Where does the word "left" appear in the data? Copy every line that holds it.
** GIVEN MATERIAL follows **
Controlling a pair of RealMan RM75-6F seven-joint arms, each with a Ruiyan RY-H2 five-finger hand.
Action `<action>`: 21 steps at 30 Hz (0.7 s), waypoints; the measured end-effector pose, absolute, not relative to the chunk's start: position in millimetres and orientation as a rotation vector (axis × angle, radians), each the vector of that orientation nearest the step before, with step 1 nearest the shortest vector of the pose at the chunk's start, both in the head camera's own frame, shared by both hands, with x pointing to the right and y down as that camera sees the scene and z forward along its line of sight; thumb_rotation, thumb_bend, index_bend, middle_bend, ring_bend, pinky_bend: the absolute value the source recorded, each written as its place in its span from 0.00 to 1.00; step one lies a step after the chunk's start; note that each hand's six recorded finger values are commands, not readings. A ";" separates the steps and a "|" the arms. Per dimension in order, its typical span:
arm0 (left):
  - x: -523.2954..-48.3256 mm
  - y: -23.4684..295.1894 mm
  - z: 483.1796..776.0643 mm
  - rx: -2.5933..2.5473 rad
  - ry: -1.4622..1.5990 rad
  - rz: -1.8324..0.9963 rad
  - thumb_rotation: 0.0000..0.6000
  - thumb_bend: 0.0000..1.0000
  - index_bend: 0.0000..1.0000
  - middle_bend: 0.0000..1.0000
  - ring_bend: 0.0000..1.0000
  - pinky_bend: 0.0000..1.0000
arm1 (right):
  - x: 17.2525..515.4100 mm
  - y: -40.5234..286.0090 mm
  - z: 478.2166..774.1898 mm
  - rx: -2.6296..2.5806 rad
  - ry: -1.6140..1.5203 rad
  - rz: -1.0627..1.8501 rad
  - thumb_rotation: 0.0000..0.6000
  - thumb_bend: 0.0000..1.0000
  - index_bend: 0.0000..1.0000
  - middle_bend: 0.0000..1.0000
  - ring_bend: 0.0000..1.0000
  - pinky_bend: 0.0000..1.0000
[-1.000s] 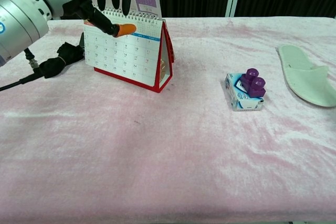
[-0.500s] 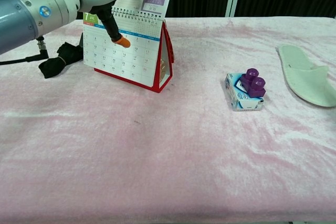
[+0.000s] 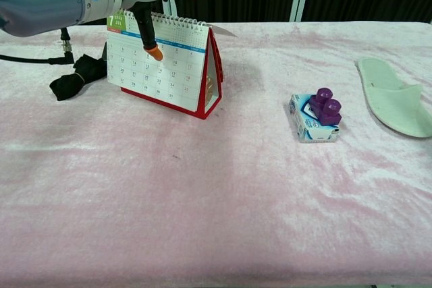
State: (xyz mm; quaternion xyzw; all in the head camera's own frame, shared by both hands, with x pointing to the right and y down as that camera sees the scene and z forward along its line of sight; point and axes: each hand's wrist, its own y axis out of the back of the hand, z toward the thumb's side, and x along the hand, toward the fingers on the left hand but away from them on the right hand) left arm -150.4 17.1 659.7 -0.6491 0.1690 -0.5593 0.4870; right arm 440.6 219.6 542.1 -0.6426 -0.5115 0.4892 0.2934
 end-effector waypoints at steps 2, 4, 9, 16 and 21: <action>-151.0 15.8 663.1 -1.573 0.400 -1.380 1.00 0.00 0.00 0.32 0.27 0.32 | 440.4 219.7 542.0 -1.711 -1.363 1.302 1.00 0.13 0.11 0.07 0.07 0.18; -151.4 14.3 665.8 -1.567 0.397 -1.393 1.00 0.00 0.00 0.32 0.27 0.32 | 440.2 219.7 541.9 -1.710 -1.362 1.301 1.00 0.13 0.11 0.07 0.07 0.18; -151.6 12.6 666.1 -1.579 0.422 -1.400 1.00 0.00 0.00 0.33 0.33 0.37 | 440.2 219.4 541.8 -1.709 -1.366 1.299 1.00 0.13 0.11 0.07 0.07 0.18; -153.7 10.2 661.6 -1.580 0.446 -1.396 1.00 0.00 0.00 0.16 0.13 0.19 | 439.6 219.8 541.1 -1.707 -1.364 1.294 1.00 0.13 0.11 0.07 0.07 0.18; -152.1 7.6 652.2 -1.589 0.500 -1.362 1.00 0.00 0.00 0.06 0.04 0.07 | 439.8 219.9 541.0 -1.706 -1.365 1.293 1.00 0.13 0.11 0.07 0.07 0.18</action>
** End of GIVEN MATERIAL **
• RESPONSE AREA:
arm0 (left):
State: (xyz mm; quaternion xyzw; all in the head camera's own frame, shared by both hands, with x pointing to the right and y down as that camera sees the scene and z forward along its line of sight; point and axes: each hand's wrist, its own y axis out of the back of the hand, z toward the thumb's side, and x along the hand, toward the fingers on the left hand but away from them on the right hand) left arm -150.4 17.1 659.7 -0.6491 0.1690 -0.5593 0.4870; right arm 440.6 219.6 542.1 -0.6426 -0.5115 0.4892 0.2934

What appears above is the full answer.